→ **What you are asked to do**
Your copy of the listing should be exact and should contain no pictures.

####

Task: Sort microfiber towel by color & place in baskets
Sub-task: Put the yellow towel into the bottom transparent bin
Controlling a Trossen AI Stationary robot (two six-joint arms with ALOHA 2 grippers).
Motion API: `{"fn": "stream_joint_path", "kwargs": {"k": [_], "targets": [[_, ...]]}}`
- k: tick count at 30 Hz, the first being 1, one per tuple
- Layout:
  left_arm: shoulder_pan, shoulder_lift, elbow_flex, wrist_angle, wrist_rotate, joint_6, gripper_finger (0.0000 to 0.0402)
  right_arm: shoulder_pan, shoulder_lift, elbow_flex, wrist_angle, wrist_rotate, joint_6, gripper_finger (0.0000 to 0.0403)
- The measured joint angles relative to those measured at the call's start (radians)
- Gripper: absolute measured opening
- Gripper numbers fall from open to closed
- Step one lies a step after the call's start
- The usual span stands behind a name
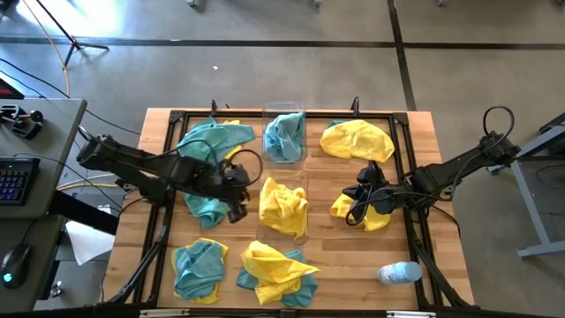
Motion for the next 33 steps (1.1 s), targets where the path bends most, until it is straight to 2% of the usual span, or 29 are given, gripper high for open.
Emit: {"fn": "stream_joint_path", "kwargs": {"k": [6, 12, 16, 19, 23, 27, 33], "targets": [[-0.048, -0.106, -0.113, 0.065, 0.01, -0.025, 0.0085, -0.06, 0.001, 0.014, 0.073, 0.036, -0.101, 0.0012], [-0.063, -0.215, -0.264, 0.174, 0.004, -0.028, 0.0085, -0.22, 0.072, 0.131, 0.056, 0.026, -0.23, 0.0012], [-0.062, -0.279, -0.348, 0.211, -0.004, -0.033, 0.0085, -0.345, 0.179, 0.25, -0.099, -0.005, -0.227, 0.0012], [-0.062, -0.315, -0.387, 0.214, -0.006, -0.033, 0.0085, -0.443, 0.266, 0.316, -0.238, -0.017, -0.156, 0.0012], [-0.062, -0.355, -0.418, 0.211, -0.006, -0.033, 0.0085, -0.581, 0.36, 0.337, -0.331, -0.121, -0.083, 0.0014], [-0.062, -0.378, -0.421, 0.21, -0.006, -0.019, 0.0085, -0.689, 0.435, 0.317, -0.328, -0.173, -0.077, 0.004], [-0.061, -0.407, -0.421, 0.207, -0.006, 0.074, 0.0085, -0.796, 0.532, 0.303, -0.288, -0.177, -0.03, 0.0113]]}}
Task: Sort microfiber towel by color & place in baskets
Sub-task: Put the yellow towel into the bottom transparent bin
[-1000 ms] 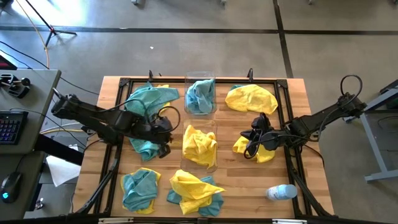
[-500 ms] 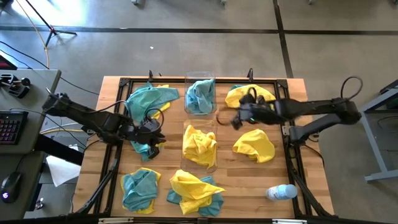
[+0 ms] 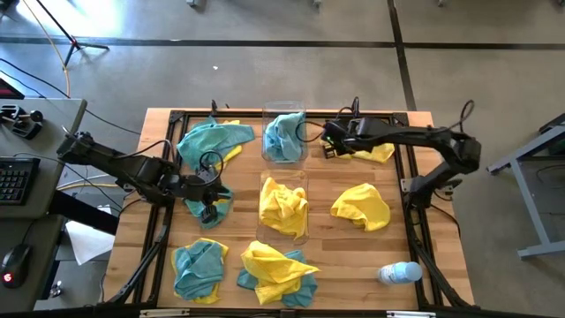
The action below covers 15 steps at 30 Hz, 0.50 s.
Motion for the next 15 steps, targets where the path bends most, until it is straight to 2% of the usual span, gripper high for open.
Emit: {"fn": "stream_joint_path", "kwargs": {"k": [7, 10, 15], "targets": [[0.034, -0.076, 0.0, -0.048, -0.007, 0.081, 0.0085, -0.072, 0.167, -0.001, 0.071, -0.025, 0.016, 0.0176], [0.045, -0.115, 0.0, -0.071, -0.007, 0.086, 0.0085, -0.089, 0.239, -0.001, 0.118, -0.065, 0.035, 0.0186], [0.046, -0.18, 0.0, -0.108, -0.007, 0.085, 0.0085, -0.103, 0.32, -0.001, 0.152, -0.072, 0.042, 0.0187]]}}
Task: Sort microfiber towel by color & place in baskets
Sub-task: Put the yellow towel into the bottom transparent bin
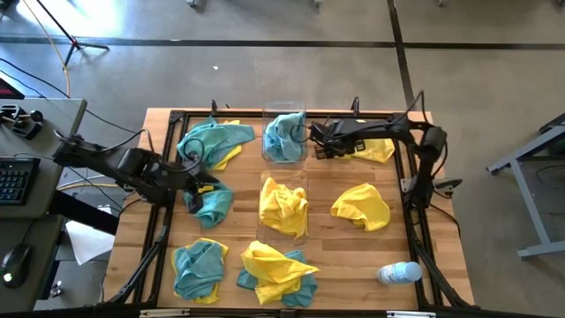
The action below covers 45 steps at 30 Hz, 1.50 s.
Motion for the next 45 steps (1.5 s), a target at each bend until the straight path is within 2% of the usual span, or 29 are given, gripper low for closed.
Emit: {"fn": "stream_joint_path", "kwargs": {"k": [5, 8, 11, 13, 16, 19, 23, 34, 40, 45], "targets": [[0.0, -0.039, 0.0, 0.0, -0.002, -0.008, 0.0085, -0.01, 0.048, 0.006, 0.004, -0.03, -0.004, 0.015], [0.0, -0.045, 0.0, 0.0, -0.006, -0.001, 0.0085, 0.003, 0.055, 0.005, 0.007, -0.026, 0.0, 0.0098], [0.0, -0.046, 0.0, 0.0, -0.007, 0.021, 0.0085, 0.029, 0.046, 0.002, -0.008, 0.026, 0.002, 0.0029], [0.0, -0.046, 0.0, 0.001, -0.007, 0.023, 0.0085, 0.045, 0.026, -0.004, -0.057, 0.044, 0.023, 0.001], [0.0, -0.046, 0.0, 0.004, -0.008, 0.018, 0.0085, 0.064, -0.037, -0.003, -0.127, 0.103, 0.067, 0.0018], [0.0, -0.046, 0.0, 0.004, -0.008, 0.018, 0.0085, 0.091, -0.125, -0.002, -0.178, 0.157, 0.069, 0.0006], [0.0, -0.046, 0.0, 0.004, -0.008, 0.018, 0.0085, 0.139, -0.28, 0.001, -0.213, 0.226, 0.118, 0.0006], [0.0, -0.046, 0.0, 0.034, -0.011, 0.016, 0.0085, 0.276, -0.666, 0.013, -0.234, 0.473, 0.127, 0.0001], [0.0, -0.046, 0.0, 0.043, -0.012, 0.016, 0.0085, 0.376, -0.718, 0.139, -0.225, 0.58, -0.014, 0.0001], [0.0, -0.046, 0.0, 0.043, -0.016, 0.01, 0.0085, 0.484, -0.685, 0.284, -0.103, 0.599, -0.203, 0.0]]}}
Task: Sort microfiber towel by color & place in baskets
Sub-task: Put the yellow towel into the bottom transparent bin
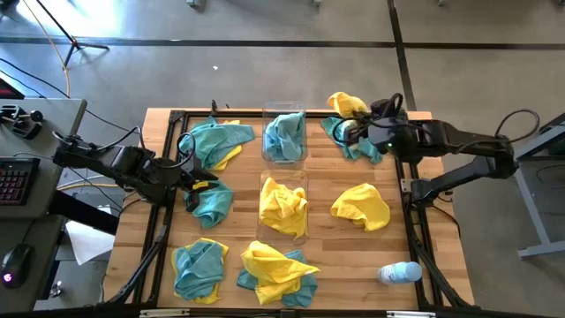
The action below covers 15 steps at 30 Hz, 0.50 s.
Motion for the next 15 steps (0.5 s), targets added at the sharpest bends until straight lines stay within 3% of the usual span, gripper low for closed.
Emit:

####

→ **Result**
Task: Sort microfiber towel by color & place in baskets
Sub-task: Put the yellow towel into the bottom transparent bin
Controlling a Trossen AI Stationary robot (two six-joint arms with ALOHA 2 grippers).
Motion API: `{"fn": "stream_joint_path", "kwargs": {"k": [_], "targets": [[_, ...]]}}`
- k: tick count at 30 Hz, the first being 1, one per tuple
- Layout:
  left_arm: shoulder_pan, shoulder_lift, elbow_flex, wrist_angle, wrist_rotate, joint_6, gripper_finger (0.0000 to 0.0402)
  right_arm: shoulder_pan, shoulder_lift, elbow_flex, wrist_angle, wrist_rotate, joint_6, gripper_finger (0.0000 to 0.0403)
- The measured joint angles relative to those measured at the call's start (radians)
- Gripper: absolute measured opening
- Gripper numbers fall from open to closed
- Step one lies a step after the call's start
- The usual span stands behind a name
Motion for the next 33 steps (1.1 s), targets where the path bends most, until it is straight to 2% of the usual span, or 29 are given, gripper high for open.
Emit: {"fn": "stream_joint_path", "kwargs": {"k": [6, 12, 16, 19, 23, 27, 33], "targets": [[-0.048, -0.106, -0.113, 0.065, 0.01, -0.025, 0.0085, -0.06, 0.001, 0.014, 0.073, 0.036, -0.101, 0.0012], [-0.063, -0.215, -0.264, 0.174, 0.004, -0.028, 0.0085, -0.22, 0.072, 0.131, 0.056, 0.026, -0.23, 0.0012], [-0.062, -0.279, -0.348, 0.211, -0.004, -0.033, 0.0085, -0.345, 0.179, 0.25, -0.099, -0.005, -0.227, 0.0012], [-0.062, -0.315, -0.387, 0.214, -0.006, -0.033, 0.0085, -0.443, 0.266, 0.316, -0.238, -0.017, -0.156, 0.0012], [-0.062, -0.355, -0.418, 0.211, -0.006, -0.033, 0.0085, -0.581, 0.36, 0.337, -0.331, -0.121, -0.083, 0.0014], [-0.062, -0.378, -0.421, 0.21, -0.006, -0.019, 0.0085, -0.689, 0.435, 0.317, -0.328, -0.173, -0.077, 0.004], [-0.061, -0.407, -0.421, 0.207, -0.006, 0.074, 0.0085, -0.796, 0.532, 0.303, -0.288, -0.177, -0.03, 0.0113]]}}
Task: Sort microfiber towel by color & place in baskets
Sub-task: Put the yellow towel into the bottom transparent bin
[-1000 ms] 
[-500 ms] 
[+0 ms] 
The action below covers 15 steps at 30 Hz, 0.50 s.
Motion for the next 15 steps, targets where the path bends most, until it is straight to 2% of the usual span, gripper high for open.
Emit: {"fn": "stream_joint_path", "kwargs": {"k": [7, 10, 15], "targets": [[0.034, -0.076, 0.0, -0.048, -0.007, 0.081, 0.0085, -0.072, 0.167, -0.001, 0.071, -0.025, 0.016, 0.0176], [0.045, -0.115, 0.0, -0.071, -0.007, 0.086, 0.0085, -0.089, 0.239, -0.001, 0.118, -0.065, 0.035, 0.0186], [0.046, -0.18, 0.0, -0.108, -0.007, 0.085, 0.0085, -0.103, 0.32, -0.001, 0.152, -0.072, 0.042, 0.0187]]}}
Task: Sort microfiber towel by color & place in baskets
Sub-task: Put the yellow towel into the bottom transparent bin
The action below covers 45 steps at 30 Hz, 1.50 s.
Motion for the next 45 steps (1.5 s), a target at each bend until the straight path is within 2% of the usual span, or 29 are given, gripper low for closed.
Emit: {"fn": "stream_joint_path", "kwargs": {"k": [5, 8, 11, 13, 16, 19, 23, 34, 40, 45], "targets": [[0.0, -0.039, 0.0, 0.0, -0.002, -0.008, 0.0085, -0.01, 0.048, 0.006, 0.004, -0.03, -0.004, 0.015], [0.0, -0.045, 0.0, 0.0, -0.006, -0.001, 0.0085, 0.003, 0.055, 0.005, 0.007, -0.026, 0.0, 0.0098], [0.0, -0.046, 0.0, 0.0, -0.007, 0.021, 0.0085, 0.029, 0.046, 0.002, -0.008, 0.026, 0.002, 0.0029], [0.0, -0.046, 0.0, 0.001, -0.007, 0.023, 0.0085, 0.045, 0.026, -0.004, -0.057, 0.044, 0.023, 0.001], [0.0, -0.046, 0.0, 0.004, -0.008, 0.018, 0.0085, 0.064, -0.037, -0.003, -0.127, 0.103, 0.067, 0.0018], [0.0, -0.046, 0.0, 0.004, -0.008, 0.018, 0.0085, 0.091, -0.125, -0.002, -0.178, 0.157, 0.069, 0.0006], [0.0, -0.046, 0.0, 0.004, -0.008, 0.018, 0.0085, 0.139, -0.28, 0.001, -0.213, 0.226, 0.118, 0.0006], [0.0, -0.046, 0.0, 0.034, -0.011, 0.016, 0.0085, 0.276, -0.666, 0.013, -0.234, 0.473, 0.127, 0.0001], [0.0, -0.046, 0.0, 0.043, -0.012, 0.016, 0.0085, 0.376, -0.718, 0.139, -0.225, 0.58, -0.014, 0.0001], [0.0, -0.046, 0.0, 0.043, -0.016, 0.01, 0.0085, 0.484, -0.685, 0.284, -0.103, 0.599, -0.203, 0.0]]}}
Task: Sort microfiber towel by color & place in baskets
Sub-task: Put the yellow towel into the bottom transparent bin
The action below covers 15 steps at 30 Hz, 0.50 s.
Motion for the next 15 steps (0.5 s), targets added at the sharpest bends until straight lines stay within 3% of the usual span, gripper low for closed.
Emit:

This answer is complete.